Geniposide activates GSH S-transferase by the induction of GST M1 and GST M2 subunits involving the transcription and phosphorylation of MEK-1 signaling in rat hepatocytes.

作者信息

Kuo Wu-Hsien, Chou Fen-Pi, Young Shun-Chieh, Chang Yun-Ching, Wang Chau-Jong

机构信息

Division of Gastroenterology, Department of Internal Medicine, Armed Forces Taichung General Hospital, ROC, Taiwan.

出版信息

Toxicol Appl Pharmacol. 2005 Oct 15;208(2):155-62. doi: 10.1016/j.taap.2005.02.013.
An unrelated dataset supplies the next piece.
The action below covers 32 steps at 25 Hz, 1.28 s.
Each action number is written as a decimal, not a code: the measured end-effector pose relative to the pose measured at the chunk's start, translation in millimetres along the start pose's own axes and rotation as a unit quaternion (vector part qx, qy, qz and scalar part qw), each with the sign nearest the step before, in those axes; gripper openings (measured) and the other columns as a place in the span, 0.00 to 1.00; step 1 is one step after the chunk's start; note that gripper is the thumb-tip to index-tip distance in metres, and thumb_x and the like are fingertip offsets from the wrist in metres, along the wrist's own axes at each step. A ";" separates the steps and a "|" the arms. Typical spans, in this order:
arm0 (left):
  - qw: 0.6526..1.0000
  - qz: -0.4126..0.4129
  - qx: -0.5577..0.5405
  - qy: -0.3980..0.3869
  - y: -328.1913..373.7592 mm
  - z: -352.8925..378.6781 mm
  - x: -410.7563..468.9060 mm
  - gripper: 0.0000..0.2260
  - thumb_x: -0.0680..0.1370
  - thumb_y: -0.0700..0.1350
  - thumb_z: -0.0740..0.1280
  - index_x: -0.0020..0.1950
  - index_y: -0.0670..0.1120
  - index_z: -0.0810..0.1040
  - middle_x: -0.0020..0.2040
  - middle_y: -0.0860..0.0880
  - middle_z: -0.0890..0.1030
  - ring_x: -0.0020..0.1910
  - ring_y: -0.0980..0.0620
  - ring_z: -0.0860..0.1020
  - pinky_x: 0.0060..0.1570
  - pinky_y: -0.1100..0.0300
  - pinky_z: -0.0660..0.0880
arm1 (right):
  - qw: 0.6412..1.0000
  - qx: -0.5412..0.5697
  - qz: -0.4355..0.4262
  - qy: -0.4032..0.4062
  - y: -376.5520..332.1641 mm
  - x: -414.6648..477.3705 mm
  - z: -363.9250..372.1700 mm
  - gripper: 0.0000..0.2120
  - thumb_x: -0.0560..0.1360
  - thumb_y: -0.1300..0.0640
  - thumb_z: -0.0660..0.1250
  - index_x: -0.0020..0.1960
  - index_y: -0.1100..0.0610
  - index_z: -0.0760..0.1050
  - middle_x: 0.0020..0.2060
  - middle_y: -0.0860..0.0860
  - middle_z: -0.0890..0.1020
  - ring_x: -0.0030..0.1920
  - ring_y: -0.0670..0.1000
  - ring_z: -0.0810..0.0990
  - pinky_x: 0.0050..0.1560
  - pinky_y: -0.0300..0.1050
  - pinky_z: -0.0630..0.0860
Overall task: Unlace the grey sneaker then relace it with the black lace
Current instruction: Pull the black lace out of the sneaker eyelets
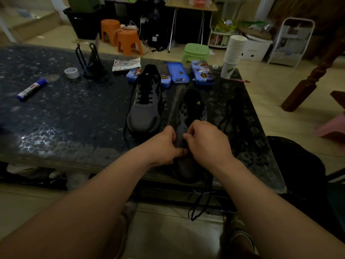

DOI:10.1016/j.taap.2005.02.013
PMID:16183389
Abstract

Geniposide, an iridoid glycoside isolated from the fruit of Gardenia jasminoides Ellis, has biological capabilities of detoxication, antioxidation, and anticarcinogenesis. We have recently found that geniposide possesses a potential for detoxication by inducing GST activity and the expression of GST M1 and GST M2 subunits. In this study, the signaling pathway of geniposide leading to the activation of GSH S-transferase (GST) was investigated. Primary cultured rat hepatocytes were treated with geniposide in the presence or absence of mitogen-activated protein kinase (MAPK) inhibitors and examined for GST activity, expression of GST M1 and M2 subunits, and protein levels of MAPK signaling proteins. Western blotting data demonstrated that geniposide induced increased protein levels of GST M1 and GST M2 (approximately 1.76- and 1.50-fold of control, respectively). The effect of geniposide on the increased protein levels of GST M1 and GST M2 was inhibited by the MEK-1 inhibitor PD98059, but not by other MAPK inhibitors. The GST M1 and GST M2 transcripts as determined by RT-PCR and GST activity were also inhibited concurrently by the MEK-1 inhibitor PD98059. The protein levels of up- and down-stream effectors of the MEK-1, including Ras, Raf, and Erk1/2, and the phosphorylation state of Erk1/2 were found to be induced by geniposide, indicating a two-phase influence of geniposide. The results suggest that geniposide induced GST activity and the expression of GST M1 and GST M2 acting through MEK-1 pathway by activating and increasing expression of Ras/Raf/MEK-1 signaling mediators.

摘要

栀子苷是从栀子果实中分离得到的一种环烯醚萜苷,具有解毒、抗氧化和抗癌等生物学功能。我们最近发现,栀子苷具有通过诱导谷胱甘肽S-转移酶(GST)活性以及GST M1和GST M2亚基表达来实现解毒的潜力。在本研究中,对栀子苷激活GSH S-转移酶(GST)的信号通路进行了研究。在有或无丝裂原活化蛋白激酶(MAPK)抑制剂存在的情况下,用栀子苷处理原代培养的大鼠肝细胞,并检测GST活性、GST M1和M2亚基的表达以及MAPK信号蛋白的蛋白水平。蛋白质印迹数据表明,栀子苷诱导GST M1和GST M2的蛋白水平升高(分别约为对照的1.76倍和1.50倍)。MEK-1抑制剂PD98059可抑制栀子苷对GST M1和GST M2蛋白水平升高的作用,但其他MAPK抑制剂则无此作用。MEK-1抑制剂PD98059同时也抑制了通过RT-PCR测定的GST M1和GST M2转录本以及GST活性。发现栀子苷可诱导MEK-1上下游效应分子(包括Ras、Raf和Erk1/2)的蛋白水平以及Erk1/2的磷酸化状态,表明栀子苷具有两阶段影响。结果表明,栀子苷通过激活并增加Ras/Raf/MEK-1信号介质的表达,通过MEK-1途径诱导GST活性以及GST M1和GST M2的表达。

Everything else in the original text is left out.